Corren tiempos difíciles y cuesta mantener viva la ilusión en el día a día, ante la acumulación de malas noticias y el aparente fracaso de los idealistas que sueñan -¿soñaban?- con un mundo mejor. Contemplar el futuro con esperanza es un ejercicio que plantea retos muy difíciles incluso a los más entusiastas.
Vivimos una época propicia para los marisabidillos, los sabelotodos, los pedantes hinchados de autosuficiencia.
La universidad -esa institución que otrora acogía lo mejor y propiciaba la libertad creadora e investigadora- bosteza, aburrida y avergonzada de sí misma, apartando la mirada de los fatuos trepas arribistas, expertos en hinchar sus curricula con supuestos méritos rutilantes, que destellan con el brillo del oropel vano.
No importa lo que se sea ni lo que se valga. Cuentan los ‘méritos’ que pueden pesarse, contarse, medirse. Importan sólo las apariencias.
En busca de una utópica e imposible ‘objetividad’ se han inventado mecanismos supuestamente asépticos y en verdad estúpidos, como la ANECA (Agencia Nacional de Evaluación de la Calidad y Acreditación) en España, dedicados a la ‘científica’ evaluación, certificación y acreditación de los méritos de quienes aspiran a plazas de docencia-investigación.
Las rigideces, las inconsistencias y la necedad de una pretensión cuantificadora del saber constituyen un terreno abonado para el astuto desempeño de los redichos y repelentes personajillos con los que abríamos estas reflexiones. La cancha queda a su disposición para su personal y exclusivo disfrute, porque el verdadero mérito es incompatible con la ridícula vanidad de quien dedica su tiempo a contar cuántas referencias aparecen a sus publicaciones en artículos de colegas, y se afana -hasta perder el sueño- en obtener constancia del día y hora en que empezó y terminó la impartición de un programa académico, del número de horas que duró un seminario en el que participó, de la indexación de las revistas que acogieron artículos de su autoría…

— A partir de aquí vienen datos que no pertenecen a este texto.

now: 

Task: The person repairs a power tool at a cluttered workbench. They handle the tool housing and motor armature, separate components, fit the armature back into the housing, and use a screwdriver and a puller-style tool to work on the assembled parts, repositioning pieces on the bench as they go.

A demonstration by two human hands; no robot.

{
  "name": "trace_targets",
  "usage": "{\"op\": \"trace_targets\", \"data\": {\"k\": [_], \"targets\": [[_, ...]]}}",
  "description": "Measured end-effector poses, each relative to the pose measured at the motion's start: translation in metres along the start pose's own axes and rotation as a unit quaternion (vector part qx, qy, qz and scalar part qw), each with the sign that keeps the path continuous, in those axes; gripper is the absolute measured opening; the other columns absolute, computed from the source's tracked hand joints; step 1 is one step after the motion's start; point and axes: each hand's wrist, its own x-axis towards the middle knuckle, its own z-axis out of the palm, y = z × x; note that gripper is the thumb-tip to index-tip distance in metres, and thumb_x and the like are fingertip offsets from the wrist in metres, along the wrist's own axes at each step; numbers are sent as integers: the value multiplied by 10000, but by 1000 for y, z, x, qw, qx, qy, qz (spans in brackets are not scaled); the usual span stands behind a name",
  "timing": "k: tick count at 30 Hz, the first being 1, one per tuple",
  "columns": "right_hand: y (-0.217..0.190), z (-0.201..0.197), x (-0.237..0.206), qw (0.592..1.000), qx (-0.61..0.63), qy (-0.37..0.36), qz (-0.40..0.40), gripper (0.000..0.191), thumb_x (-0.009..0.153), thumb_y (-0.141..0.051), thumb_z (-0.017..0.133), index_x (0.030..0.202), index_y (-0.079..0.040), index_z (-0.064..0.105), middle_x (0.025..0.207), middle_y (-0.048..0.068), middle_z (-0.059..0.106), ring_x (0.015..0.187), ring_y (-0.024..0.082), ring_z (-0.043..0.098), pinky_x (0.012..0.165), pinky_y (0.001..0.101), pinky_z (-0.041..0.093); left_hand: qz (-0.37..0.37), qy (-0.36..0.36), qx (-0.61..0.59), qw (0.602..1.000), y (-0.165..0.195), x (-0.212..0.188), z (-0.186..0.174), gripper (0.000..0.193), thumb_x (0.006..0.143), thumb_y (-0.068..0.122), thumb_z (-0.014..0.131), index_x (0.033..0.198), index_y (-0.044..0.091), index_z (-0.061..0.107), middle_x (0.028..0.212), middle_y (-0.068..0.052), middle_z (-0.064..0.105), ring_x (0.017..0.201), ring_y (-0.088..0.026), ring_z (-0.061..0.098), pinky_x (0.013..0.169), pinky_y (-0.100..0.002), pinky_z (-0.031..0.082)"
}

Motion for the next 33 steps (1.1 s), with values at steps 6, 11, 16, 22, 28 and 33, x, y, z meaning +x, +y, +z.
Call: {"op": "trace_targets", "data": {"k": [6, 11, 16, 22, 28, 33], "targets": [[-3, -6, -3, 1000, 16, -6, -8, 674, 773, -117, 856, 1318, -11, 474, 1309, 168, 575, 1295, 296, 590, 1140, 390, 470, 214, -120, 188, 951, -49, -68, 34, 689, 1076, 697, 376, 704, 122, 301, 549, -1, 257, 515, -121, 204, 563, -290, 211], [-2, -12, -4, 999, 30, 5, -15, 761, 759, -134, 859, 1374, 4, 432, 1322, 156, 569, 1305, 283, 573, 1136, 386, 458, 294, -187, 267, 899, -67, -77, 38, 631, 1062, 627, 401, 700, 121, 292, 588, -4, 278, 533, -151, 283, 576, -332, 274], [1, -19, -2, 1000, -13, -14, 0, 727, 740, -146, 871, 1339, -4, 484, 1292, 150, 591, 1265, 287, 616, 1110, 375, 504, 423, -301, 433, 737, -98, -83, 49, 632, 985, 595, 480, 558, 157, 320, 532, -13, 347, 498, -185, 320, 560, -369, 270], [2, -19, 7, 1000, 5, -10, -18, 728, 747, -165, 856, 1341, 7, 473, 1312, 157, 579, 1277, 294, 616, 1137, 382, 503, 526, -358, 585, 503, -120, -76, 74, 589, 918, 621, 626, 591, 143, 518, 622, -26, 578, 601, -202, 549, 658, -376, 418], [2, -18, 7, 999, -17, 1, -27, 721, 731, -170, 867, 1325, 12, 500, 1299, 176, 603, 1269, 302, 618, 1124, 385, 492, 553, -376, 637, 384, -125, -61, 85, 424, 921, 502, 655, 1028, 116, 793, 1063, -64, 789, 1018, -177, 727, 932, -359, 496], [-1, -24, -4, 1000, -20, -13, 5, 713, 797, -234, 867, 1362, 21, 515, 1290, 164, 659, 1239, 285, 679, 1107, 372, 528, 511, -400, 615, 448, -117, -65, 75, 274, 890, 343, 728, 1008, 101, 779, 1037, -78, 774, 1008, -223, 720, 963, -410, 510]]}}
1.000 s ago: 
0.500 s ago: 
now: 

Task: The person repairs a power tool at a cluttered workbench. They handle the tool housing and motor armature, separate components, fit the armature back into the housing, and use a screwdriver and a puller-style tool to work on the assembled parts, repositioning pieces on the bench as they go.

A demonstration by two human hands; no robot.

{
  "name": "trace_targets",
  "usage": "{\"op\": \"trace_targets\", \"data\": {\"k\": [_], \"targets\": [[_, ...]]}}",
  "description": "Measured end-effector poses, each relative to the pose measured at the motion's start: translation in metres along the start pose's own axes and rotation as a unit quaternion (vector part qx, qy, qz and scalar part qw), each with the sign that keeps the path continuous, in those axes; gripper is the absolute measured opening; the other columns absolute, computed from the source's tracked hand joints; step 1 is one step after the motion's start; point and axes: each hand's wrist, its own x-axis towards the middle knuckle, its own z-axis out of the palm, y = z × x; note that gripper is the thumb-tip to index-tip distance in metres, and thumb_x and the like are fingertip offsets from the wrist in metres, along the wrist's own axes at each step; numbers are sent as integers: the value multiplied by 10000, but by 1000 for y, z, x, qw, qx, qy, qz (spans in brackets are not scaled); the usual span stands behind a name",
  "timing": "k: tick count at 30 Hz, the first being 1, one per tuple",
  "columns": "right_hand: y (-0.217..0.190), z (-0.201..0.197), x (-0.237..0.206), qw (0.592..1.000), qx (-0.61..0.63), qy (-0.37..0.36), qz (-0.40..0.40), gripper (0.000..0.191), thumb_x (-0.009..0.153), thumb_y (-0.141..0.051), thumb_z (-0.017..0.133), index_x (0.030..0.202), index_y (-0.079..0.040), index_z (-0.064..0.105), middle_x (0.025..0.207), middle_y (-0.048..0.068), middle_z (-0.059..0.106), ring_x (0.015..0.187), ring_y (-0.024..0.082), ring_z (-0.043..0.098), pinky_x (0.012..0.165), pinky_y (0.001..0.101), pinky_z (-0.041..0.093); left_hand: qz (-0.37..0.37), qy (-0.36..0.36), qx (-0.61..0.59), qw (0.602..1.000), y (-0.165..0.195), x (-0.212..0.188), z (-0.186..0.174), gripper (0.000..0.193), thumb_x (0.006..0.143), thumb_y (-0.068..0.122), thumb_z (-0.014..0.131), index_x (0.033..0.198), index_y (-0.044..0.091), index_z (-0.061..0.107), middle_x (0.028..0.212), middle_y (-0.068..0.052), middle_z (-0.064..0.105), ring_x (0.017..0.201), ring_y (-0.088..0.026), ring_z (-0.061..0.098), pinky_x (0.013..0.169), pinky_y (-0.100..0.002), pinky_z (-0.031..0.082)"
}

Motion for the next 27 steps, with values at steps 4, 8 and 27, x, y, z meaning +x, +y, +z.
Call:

El pensamiento ha huido de las aulas universitarias y brilla por su ausencia en ese remedo que es la enseñanza virtual.
Un repaso a los cursos de formación online ofrecidos por empresas que, a cambio de suculentos ingresos, participan en la farsa instrumentada por las instituciones de los Estados constituye un ejercicio de autoflagelación intelectual y moral, cuando se palpa el grado de estupidez que destila el obsesivo afán por controlar que se han leído todos los contenidos del programa, que se han hecho los penosos ejercicios de evaluación, que se ha gastado ante la pantalla del ordenador un inconmensurable número de horas.
Convertimos el saber en una mercancía, que se cotiza al alza, y no porque se ame la sabiduría -¡Dios nos libre!-, sino porque el acceso a una certificación que ‘garantice’ la personal valía intelectual es clave para acceder al sistema y poder sestear en él el resto de nuestros días, si se puede, con la única razonable exigencia de no contradecir los valores del sistema ni de pensar por cuenta propia.
Y, sin embargo, el aprecio y la dicha de vivir en libertad resultan incomparables con el mezquino placer que deriva del pesebre lleno a rebosar para satisfacción del asno. Se entiende, pues, que Spinoza, uno de los más comprometidos amantes de la libertad, titulara así el último capítulo del Tratado teológico-político, uno de sus libros más audaces: “En el que se hace ver que en un Estado libre es lícito a cada uno no sólo pensar lo que quiera, sino decir aquello que piensa”. No olvidemos nunca que la búsqueda sincera y comprometida del saber, de la verdad, sin anteojeras ni cortapisas, nos hace libres. Y no renunciemos a un don tan excelso por un plato de lentejas, como el que sedujo a Esaú y le costó la primogenitura.